The 50 basis point rate hike was very much in line with market consensus. That’s why the S&P 500 rebounded only slightly when the press release came out, around 2 p.m. EST — but the index neither rebounded nor slumped at first.
The pivotal moment came about 45 minutes later, when Speaker Jerome Powell took questions after his prepared remarks. In my opinion, the Chief Banker seemed a little more dovish than many expected at the start of the day.
First, Mr. Powell suggested that two more 50bp hikes remain on the table, but he did not suggest that the more aggressive hikes would stick around any longer. Moreover, when asked if a 75 basis point hike was a possibility, Jerome assured that the Fed had not actively considered it.
The Fed Chairman also mentioned the first signs of moderating inflation. For now, Mr Powell seems confident that rising consumer prices can be tackled without substantial central bank intervention – which could, for example, trigger a recession on the horizon.
How Rate Hikes Affect AAPL
There are several ways to look at the impact of interest rates on Apple, its business, and AAPL stock: from a fundamental perspective and from a market sentiment perspective.

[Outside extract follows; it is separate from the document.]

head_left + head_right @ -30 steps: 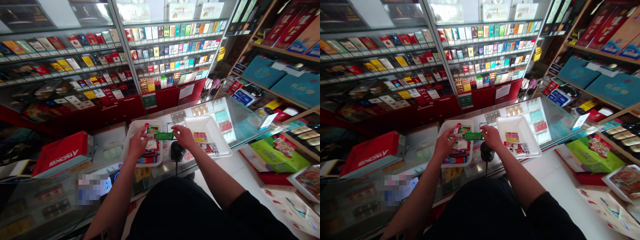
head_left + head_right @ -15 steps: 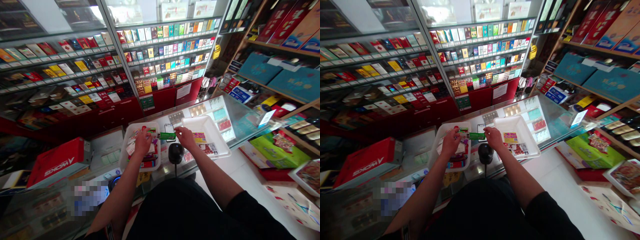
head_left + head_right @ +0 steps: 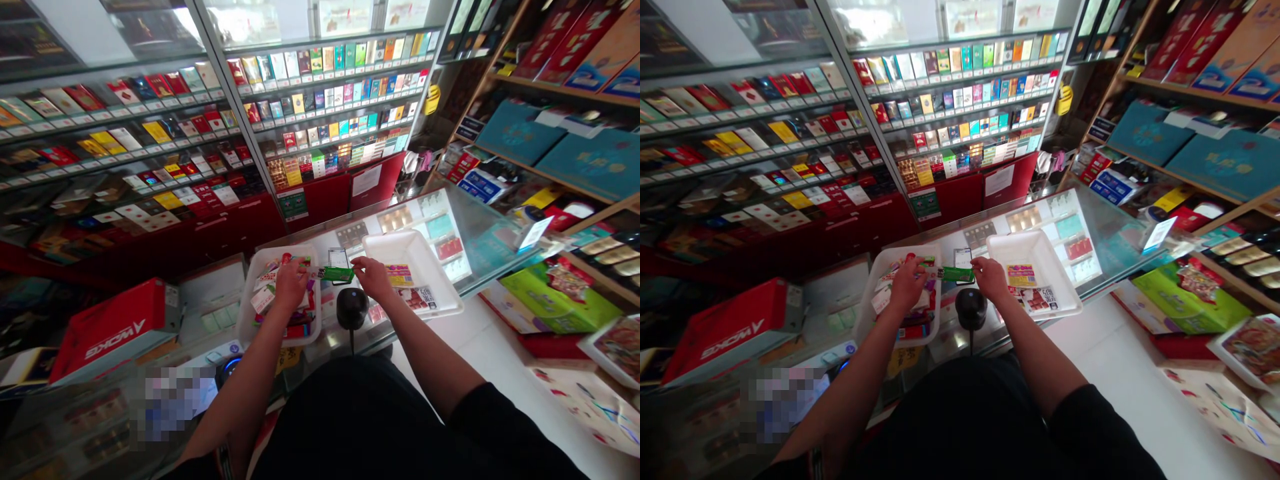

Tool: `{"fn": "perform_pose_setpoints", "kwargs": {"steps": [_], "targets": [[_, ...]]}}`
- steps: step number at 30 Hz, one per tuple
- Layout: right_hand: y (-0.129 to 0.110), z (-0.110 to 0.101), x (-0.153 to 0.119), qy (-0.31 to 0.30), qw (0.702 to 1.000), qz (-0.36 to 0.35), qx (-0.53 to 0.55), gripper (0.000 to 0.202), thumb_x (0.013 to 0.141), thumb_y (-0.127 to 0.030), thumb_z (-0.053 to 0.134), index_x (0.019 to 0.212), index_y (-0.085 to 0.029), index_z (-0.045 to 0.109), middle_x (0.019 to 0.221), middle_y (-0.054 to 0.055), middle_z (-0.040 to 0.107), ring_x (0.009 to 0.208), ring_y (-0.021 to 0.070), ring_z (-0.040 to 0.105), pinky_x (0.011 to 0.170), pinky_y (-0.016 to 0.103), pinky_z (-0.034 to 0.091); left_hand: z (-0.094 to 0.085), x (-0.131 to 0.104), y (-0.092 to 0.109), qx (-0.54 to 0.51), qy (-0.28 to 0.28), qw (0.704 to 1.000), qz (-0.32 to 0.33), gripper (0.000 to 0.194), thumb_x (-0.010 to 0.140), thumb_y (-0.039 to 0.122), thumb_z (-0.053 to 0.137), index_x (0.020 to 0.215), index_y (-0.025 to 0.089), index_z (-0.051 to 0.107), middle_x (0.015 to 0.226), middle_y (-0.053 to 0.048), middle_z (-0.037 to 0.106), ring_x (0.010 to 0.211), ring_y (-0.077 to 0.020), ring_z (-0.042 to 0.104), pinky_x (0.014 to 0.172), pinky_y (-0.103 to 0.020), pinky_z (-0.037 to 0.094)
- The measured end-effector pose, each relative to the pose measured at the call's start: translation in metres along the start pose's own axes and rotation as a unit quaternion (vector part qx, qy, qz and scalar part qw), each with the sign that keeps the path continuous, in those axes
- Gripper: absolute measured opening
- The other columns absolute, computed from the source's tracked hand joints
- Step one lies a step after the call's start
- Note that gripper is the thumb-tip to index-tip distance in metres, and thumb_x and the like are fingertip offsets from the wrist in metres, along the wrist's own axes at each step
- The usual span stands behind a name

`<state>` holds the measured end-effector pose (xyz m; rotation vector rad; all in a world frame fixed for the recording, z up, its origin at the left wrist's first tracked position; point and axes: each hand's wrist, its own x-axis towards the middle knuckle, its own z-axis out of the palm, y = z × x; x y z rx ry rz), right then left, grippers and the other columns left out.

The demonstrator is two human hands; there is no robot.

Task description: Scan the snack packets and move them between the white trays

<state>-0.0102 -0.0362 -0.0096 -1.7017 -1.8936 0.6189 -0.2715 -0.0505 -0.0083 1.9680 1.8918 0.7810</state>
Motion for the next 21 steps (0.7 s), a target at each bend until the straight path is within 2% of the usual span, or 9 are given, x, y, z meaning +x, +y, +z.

Basically, higher rates are bad news for Apple. This is because the rise (1) discourages consumers from buying more products and services and, to a lesser extent, (2) the cost of borrowing for Apple increases. The company currently has $120 billion in debt.
The first point above is particularly important if aggressive monetary tightening leads to a sharp economic deceleration. Apple could suffer from lower units sold and lower average prices, while supply chain challenges might not necessarily ease much.

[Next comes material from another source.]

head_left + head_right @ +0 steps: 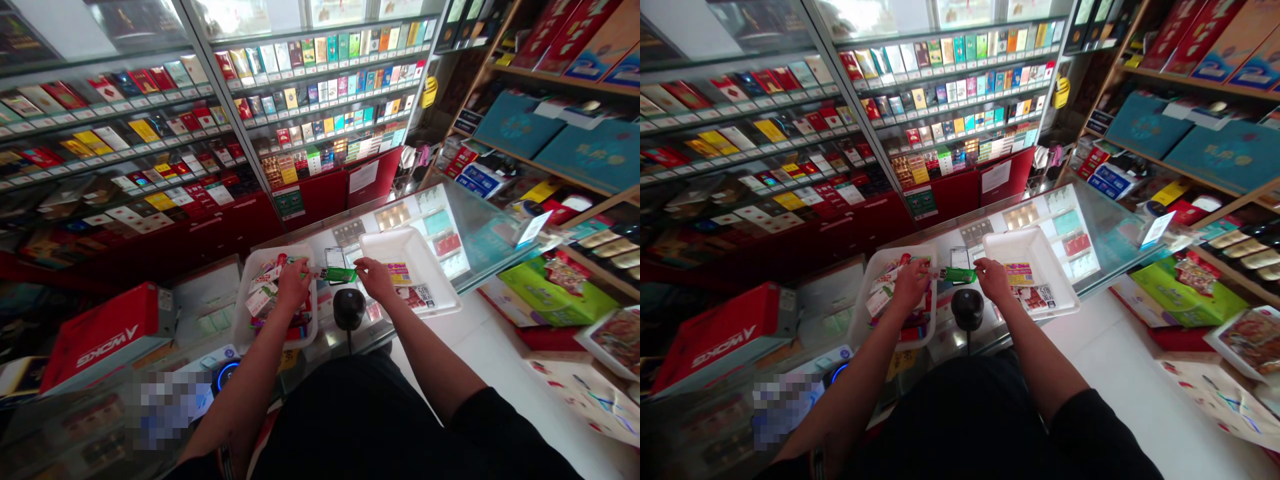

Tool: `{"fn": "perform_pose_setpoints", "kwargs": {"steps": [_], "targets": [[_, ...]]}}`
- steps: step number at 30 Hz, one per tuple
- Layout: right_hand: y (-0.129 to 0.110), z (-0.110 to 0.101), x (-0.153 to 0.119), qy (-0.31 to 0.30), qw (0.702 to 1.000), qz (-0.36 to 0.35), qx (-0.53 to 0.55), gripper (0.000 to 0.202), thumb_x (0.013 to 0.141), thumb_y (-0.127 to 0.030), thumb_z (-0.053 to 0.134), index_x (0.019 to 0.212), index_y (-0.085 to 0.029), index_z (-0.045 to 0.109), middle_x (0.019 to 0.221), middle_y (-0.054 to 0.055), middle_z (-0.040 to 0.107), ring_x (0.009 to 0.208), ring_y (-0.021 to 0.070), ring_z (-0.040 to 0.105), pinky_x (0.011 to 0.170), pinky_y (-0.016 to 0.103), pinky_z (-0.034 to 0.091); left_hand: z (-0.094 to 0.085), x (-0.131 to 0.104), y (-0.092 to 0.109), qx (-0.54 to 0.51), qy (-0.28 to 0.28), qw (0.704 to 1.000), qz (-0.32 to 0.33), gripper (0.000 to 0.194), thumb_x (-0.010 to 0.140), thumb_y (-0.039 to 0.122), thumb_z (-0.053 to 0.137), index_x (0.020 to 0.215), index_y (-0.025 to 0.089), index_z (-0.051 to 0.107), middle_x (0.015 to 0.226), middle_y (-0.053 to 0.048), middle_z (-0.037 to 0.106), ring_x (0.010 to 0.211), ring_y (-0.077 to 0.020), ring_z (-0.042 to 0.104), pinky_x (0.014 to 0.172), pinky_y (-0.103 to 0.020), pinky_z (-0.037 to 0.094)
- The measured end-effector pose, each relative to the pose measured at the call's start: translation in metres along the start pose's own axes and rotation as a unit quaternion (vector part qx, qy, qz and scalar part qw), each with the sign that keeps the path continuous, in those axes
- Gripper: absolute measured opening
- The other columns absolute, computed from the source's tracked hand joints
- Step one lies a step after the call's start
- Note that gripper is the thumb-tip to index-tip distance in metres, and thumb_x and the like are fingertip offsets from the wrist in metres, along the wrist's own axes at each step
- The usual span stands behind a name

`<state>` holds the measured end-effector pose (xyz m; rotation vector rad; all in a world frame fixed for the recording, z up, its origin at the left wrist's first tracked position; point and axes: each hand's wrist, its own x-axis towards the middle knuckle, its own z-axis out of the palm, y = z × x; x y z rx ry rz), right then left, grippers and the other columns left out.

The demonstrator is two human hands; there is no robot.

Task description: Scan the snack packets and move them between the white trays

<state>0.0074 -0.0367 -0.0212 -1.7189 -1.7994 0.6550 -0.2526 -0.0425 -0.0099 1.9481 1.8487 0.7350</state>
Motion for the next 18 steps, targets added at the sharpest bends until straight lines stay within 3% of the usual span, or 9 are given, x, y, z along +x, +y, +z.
{"fn": "perform_pose_setpoints", "kwargs": {"steps": [9, 18], "targets": [[0.013, -0.024, 0.004, 0.053, 0.997, 0.039, 0.034, 0.028, 0.088, -0.017, 0.061, 0.113, -0.022, 0.074, 0.104, 0.003, 0.079, 0.100, 0.0204, 0.072, 0.096, 0.034, 0.052, 0.004, 0.009, 0.032, -0.006, -0.001, 0.999, 0.042, 0.042, 0.090, 0.020, 0.061, 0.132, 0.018, 0.063, 0.109, -0.007, 0.076, 0.112, -0.0266, 0.064, 0.108, -0.043, 0.044], [0.055, -0.055, -0.003, 0.134, 0.986, 0.078, 0.066, 0.031, 0.086, -0.020, 0.059, 0.113, -0.023, 0.074, 0.102, 0.005, 0.080, 0.096, 0.0219, 0.074, 0.093, 0.037, 0.054, 0.032, 0.022, 0.079, -0.028, -0.046, 0.992, 0.114, 0.042, 0.091, 0.016, 0.060, 0.132, 0.019, 0.063, 0.107, -0.006, 0.077, 0.110, -0.0262, 0.064, 0.109, -0.043, 0.044]]}}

That said, keep in mind that longer-term interest rates have already risen aggressively in recent months, i.e. much of the potential “damage” has already been done. The Fed’s decision of May 4 only formalizes the upward movement on the short end of the yield curve.
From a market perspective, the recent hike in the fed funds rate is likely neutral. This is true because the market had fully anticipated the upward move. On the contrary, comments on what the Fed will do next were mildly to moderately positive news.
The Key Takeaway
Ultimately, Apple investors shouldn’t be too distracted by headlines. The Fed’s announcement had likely been priced into AAPL stock long before May 4.
It wouldn’t be “fair” to say that the 50 basis point hike is good for Apple. But the Federal Reserve’s optimism about inflation control is certainly positive. It’s hard to predict the future, but a rally in Apple stocks from here wouldn’t surprise me much.
Short-term interest rates rose in the United States, very much in line with expectations. When it comes to Apple stocks, what’s your main takeaway from this month’s Fed Day?